» THE TASK
For this task, copy the data that follows exactly, keeping every character.

[Data records]
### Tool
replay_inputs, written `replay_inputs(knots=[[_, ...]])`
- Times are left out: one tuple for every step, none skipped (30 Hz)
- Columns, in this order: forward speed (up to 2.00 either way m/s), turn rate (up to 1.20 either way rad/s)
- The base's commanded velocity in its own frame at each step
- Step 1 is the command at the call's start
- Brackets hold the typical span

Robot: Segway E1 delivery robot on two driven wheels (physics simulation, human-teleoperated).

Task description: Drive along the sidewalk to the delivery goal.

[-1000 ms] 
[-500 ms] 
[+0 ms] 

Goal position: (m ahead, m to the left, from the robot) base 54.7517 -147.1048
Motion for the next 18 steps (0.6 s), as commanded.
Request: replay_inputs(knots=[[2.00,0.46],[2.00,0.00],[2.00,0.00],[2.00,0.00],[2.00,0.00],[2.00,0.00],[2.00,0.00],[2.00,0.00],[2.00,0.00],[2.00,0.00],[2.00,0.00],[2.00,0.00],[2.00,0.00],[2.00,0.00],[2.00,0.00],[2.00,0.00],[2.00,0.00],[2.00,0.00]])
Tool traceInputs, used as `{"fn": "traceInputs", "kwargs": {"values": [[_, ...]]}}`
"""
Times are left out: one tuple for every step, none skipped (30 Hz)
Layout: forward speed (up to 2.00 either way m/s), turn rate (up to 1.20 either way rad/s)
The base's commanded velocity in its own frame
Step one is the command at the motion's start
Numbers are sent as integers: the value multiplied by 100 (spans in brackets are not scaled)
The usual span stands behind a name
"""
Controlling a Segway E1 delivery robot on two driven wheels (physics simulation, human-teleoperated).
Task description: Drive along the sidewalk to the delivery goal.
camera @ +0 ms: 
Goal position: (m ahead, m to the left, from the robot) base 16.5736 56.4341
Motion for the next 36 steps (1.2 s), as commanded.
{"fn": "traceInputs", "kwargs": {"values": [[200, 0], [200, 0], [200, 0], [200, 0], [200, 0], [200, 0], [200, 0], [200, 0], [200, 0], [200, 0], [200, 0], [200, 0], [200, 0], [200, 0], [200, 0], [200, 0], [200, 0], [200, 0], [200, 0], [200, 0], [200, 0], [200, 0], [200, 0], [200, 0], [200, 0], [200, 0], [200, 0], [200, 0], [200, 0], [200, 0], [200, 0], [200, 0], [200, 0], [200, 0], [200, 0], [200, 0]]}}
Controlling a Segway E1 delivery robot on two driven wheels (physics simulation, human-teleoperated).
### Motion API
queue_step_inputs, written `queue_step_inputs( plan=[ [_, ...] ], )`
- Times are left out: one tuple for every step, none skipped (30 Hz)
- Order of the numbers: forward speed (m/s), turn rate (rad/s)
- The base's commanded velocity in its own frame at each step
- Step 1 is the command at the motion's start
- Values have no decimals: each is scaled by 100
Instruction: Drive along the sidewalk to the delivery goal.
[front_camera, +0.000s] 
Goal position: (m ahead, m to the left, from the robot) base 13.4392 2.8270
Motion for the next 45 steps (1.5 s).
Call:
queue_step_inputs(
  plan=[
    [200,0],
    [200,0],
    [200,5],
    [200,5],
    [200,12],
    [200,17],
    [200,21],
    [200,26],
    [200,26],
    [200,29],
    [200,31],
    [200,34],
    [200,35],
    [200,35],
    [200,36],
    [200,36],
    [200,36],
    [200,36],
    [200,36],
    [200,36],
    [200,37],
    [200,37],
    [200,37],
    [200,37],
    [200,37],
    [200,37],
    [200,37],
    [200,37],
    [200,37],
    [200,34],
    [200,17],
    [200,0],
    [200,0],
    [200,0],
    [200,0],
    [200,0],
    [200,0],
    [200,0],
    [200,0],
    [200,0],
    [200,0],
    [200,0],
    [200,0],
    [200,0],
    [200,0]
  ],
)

» SOLUTION FOR THIS PROBLEM
### Tool
replay_inputs, written `replay_inputs(knots=[[_, ...]])`
- Times are left out: one tuple for every step, none skipped (30 Hz)
- Columns, in this order: forward speed (up to 2.00 either way m/s), turn rate (up to 1.20 either way rad/s)
- The base's commanded velocity in its own frame at each step
- Step 1 is the command at the call's start
- Brackets hold the typical span

Robot: Segway E1 delivery robot on two driven wheels (physics simulation, human-teleoperated).

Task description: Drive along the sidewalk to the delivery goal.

[-1000 ms] 
[-500 ms] 
[+0 ms] 

Goal position: (m ahead, m to the left, from the robot) base 54.7517 -147.1048
Motion for the next 18 steps (0.6 s), as commanded.
Request: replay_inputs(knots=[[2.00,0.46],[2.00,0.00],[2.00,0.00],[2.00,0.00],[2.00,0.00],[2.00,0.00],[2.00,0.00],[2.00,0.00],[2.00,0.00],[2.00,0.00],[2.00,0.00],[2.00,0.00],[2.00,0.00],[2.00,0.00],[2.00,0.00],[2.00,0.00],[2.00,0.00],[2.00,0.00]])
Tool traceInputs, used as `{"fn": "traceInputs", "kwargs": {"values": [[_, ...]]}}`
"""
Times are left out: one tuple for every step, none skipped (30 Hz)
Layout: forward speed (up to 2.00 either way m/s), turn rate (up to 1.20 either way rad/s)
The base's commanded velocity in its own frame
Step one is the command at the motion's start
Numbers are sent as integers: the value multiplied by 100 (spans in brackets are not scaled)
The usual span stands behind a name
"""
Controlling a Segway E1 delivery robot on two driven wheels (physics simulation, human-teleoperated).
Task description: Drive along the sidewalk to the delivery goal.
camera @ +0 ms: 
Goal position: (m ahead, m to the left, from the robot) base 16.5736 56.4341
Motion for the next 36 steps (1.2 s), as commanded.
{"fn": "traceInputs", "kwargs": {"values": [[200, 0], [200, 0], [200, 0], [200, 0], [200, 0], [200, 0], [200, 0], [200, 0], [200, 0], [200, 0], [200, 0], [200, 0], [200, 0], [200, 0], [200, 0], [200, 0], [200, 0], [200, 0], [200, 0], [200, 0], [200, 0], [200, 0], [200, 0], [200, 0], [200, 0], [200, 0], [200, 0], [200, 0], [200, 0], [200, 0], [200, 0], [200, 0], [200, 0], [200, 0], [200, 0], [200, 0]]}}
Controlling a Segway E1 delivery robot on two driven wheels (physics simulation, human-teleoperated).
### Motion API
queue_step_inputs, written `queue_step_inputs( plan=[ [_, ...] ], )`
- Times are left out: one tuple for every step, none skipped (30 Hz)
- Order of the numbers: forward speed (m/s), turn rate (rad/s)
- The base's commanded velocity in its own frame at each step
- Step 1 is the command at the motion's start
- Values have no decimals: each is scaled by 100
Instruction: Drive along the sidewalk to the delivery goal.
[front_camera, +0.000s] 
Goal position: (m ahead, m to the left, from the robot) base 13.4392 2.8270
Motion for the next 45 steps (1.5 s).
Call:
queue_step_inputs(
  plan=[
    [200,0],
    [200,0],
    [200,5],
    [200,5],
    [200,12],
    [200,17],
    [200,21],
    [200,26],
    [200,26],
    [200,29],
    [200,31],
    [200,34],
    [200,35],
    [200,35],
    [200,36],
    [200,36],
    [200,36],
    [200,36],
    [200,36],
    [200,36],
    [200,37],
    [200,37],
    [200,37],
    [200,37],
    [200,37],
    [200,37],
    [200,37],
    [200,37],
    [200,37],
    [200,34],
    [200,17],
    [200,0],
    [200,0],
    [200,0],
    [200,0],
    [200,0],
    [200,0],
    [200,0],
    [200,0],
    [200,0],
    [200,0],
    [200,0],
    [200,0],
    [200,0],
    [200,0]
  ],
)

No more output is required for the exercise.